If every time you see the world "theory" you are feeling you should correct the one using it by telling him about corner cases he very probably already knows about their existence in the first place, you will loose a lot of time for a lot of non-constructive comments.

-----


That's false. Nobody is ever saying that h(x) is unique, only probability that h(x) = y for any y should be about 1/size of y choice space.

-----


"A given hash uniquely represents a file, or any arbitrary collection of data. At least in theory."

-----


If the theory doesn't stand in all cases, then it doesn't stand. It should be "in practice".

-----


Nitpick: this statement is not exactly true: "Hashes are designed to be tamper-proof".

This only applies to cryptographic hash functions, like SHA-1 and Skein. There are non-cryptogaphic hash functions which are not designed to be secure, like Dan Bernstein's DJB-family of hashes (DJBX33A and DJBX33X), that are used e.g. for hash tables with string keys.

-----


I suppose I was thinking of Java and .NET where you don't generally get the chance to "pick" a hash function unless you're in the Crypto namespaces. There are certainly hash-based data structures like HashTables and the like, but the underlying hash algorithms are not exposed in any way, they're just magic.

-----


Not to pile on with the nitpicking, but for just the cases everybody here is talking about (eg non-crypto hashing) you get to "pick" exactly the hash function. You're forced, actually, to implement hashCode() in Java if you want to be able to put the object in a HashMap, HashSet, etc.

-----


You're right but that's still in a very small subset of possible hashing functions because you must produce a 4 bytes hash, which is then hashed again (to the length of the storage array). Of course you don't have as requirement to avoid collision, just to distribute as equally as possible.

-----


You can override the default hash producing methods in both Java (hashCode) and C# (GetHashCode) - so while the standard hash generators might not be exposed directly they can easily be replaced.

-----


Using chosen hash functions in your applications isn't so rare even outside cryptography field. For example I often use hash for storage addressing (ala git). For this kind of thing you need something fast and with practically no collision (which isn't a requirement for a common hash table).

-----


While long and random passwords are a good thing, there are still applications that make that very difficult to use.
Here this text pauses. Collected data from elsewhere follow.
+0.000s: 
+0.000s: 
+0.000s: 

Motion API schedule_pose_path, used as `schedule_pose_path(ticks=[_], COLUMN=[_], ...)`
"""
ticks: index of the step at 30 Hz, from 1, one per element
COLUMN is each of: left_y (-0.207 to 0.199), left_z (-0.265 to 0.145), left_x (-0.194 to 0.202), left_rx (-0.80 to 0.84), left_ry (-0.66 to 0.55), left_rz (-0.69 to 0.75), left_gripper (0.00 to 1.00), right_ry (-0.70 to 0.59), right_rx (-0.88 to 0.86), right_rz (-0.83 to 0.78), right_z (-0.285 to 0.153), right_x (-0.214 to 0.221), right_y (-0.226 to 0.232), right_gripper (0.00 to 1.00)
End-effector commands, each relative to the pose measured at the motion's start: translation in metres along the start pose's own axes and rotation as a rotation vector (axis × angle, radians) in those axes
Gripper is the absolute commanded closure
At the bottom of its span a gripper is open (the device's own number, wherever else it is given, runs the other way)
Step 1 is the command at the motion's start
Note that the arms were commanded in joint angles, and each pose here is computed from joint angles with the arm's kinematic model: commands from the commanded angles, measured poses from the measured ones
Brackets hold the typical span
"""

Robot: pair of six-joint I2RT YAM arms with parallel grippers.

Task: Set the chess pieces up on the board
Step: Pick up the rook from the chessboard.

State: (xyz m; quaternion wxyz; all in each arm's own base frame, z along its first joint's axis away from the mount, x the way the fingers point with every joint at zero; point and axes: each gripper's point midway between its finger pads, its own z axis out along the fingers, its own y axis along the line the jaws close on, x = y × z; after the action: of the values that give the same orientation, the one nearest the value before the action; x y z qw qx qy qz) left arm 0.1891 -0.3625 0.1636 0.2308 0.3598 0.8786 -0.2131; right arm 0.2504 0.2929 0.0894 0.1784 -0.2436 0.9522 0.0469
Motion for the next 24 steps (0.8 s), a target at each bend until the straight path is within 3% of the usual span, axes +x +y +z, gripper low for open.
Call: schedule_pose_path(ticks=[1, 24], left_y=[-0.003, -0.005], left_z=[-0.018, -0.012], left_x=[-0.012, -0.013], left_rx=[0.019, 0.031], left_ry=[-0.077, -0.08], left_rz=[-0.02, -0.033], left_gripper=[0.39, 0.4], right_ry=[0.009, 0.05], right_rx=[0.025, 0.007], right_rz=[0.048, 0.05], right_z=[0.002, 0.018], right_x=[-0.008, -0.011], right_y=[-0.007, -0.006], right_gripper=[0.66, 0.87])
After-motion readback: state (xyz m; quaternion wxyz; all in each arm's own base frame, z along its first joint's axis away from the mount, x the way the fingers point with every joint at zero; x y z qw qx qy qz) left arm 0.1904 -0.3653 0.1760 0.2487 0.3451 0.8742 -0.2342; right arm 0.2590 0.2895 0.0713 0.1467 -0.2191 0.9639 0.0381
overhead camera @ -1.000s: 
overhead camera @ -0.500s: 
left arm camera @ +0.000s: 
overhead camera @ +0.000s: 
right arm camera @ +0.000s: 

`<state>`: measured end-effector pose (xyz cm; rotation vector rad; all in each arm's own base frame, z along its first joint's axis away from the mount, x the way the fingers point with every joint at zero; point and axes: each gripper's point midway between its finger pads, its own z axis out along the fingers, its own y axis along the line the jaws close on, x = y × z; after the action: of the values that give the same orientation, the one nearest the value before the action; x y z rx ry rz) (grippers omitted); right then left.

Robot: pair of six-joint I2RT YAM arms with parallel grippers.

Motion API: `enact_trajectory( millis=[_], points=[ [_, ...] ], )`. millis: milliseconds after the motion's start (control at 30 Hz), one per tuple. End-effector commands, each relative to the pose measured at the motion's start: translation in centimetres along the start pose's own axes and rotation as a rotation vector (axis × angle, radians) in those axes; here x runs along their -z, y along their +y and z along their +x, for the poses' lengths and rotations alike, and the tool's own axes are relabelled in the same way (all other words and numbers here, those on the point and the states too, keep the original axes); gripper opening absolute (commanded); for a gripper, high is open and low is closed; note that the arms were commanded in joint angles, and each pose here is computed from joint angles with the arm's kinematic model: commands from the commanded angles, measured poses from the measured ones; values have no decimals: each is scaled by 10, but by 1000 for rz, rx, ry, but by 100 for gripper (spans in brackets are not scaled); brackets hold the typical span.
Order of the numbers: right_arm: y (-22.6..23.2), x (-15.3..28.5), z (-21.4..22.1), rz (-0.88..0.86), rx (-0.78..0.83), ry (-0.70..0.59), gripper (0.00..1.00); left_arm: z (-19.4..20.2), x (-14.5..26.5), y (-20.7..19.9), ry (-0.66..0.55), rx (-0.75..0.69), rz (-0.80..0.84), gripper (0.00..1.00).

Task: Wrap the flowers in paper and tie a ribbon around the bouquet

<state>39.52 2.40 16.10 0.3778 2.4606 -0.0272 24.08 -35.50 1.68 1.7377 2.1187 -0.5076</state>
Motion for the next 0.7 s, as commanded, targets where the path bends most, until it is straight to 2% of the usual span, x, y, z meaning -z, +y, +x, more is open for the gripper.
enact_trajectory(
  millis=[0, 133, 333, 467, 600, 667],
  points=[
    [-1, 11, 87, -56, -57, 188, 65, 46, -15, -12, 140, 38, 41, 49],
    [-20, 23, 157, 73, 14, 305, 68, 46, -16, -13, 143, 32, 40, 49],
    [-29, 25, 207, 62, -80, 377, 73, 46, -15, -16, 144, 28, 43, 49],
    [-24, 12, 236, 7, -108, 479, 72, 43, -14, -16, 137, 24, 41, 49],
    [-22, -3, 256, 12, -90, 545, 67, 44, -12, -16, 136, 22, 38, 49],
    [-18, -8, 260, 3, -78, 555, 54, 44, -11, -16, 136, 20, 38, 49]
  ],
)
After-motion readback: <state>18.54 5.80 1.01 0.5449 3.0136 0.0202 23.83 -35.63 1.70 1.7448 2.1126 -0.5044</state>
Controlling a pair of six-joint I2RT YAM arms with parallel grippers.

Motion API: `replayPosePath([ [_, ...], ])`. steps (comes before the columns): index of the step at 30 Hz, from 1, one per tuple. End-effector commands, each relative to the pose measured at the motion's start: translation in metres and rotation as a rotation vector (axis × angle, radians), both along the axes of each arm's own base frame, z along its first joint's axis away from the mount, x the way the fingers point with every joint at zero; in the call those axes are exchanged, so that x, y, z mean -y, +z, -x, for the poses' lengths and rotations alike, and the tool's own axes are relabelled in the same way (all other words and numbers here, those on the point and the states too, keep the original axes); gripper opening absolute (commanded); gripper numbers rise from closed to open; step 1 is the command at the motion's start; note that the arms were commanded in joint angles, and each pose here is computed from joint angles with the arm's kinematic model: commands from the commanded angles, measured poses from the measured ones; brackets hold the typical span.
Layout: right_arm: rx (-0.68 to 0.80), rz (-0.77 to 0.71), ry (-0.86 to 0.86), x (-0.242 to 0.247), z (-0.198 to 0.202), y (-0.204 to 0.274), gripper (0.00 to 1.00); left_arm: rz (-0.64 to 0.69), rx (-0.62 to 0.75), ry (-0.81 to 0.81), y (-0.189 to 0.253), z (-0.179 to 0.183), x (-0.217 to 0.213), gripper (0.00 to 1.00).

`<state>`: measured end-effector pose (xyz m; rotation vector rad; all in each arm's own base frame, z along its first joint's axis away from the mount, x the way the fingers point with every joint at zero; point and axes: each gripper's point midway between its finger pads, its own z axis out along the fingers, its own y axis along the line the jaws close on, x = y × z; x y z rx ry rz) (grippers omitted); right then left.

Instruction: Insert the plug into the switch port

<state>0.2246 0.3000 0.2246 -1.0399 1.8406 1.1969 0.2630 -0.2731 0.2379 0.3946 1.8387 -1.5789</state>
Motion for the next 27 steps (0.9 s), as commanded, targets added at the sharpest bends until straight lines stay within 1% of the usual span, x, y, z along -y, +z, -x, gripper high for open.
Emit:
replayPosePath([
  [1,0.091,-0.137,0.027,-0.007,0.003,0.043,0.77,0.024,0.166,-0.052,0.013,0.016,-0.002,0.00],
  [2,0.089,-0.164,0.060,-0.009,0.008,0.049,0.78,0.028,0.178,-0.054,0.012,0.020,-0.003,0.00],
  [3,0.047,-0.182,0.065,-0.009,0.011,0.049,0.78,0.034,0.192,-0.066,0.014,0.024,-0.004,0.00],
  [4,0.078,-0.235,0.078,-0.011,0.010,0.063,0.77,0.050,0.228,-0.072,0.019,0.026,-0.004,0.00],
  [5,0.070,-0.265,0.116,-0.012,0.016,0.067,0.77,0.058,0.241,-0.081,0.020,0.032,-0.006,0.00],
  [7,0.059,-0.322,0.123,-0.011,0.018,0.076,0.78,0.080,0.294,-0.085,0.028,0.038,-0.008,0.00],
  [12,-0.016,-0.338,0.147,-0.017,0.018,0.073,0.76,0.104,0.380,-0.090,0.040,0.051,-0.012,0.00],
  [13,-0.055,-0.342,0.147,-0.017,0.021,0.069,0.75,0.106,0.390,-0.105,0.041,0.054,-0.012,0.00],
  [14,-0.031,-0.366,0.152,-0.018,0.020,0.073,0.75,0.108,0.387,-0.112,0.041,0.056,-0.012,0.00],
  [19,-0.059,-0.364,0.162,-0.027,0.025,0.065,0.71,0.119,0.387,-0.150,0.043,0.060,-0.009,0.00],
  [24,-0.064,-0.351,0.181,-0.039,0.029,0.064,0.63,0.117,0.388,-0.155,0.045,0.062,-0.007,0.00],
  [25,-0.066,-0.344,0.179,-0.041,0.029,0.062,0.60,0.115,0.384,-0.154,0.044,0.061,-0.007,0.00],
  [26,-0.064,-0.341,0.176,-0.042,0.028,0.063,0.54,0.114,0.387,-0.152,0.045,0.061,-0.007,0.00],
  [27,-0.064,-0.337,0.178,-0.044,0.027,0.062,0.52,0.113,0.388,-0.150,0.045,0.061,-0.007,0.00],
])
I'm looking at you, Apple AppStore, letting me choose a new password after only the second wrongly-entered, disallowing copy&paste on that website to enter the new password, requiring JavaScript on that website to enforce the no-copy&paste rule and then not showing me the characters I enter.

That's ridiculous. After the fifth attempt to enter my 20-character password correctly (which was chosen randomly by my Password manager), I gave up and entered a 8-character password.

So the problem is not only the user, but also ridiculous application requirements.

-----


That is indeed annoying. As a work around, if you use a browser or browser extension that lets you modify the DOM on the fly, you can disable the paste blocking. For instance, in Safari, use "Inspect Element" on the password field, find the onpaste="..." attribute, double click the onpaste and change it to something that isn't a valid event name.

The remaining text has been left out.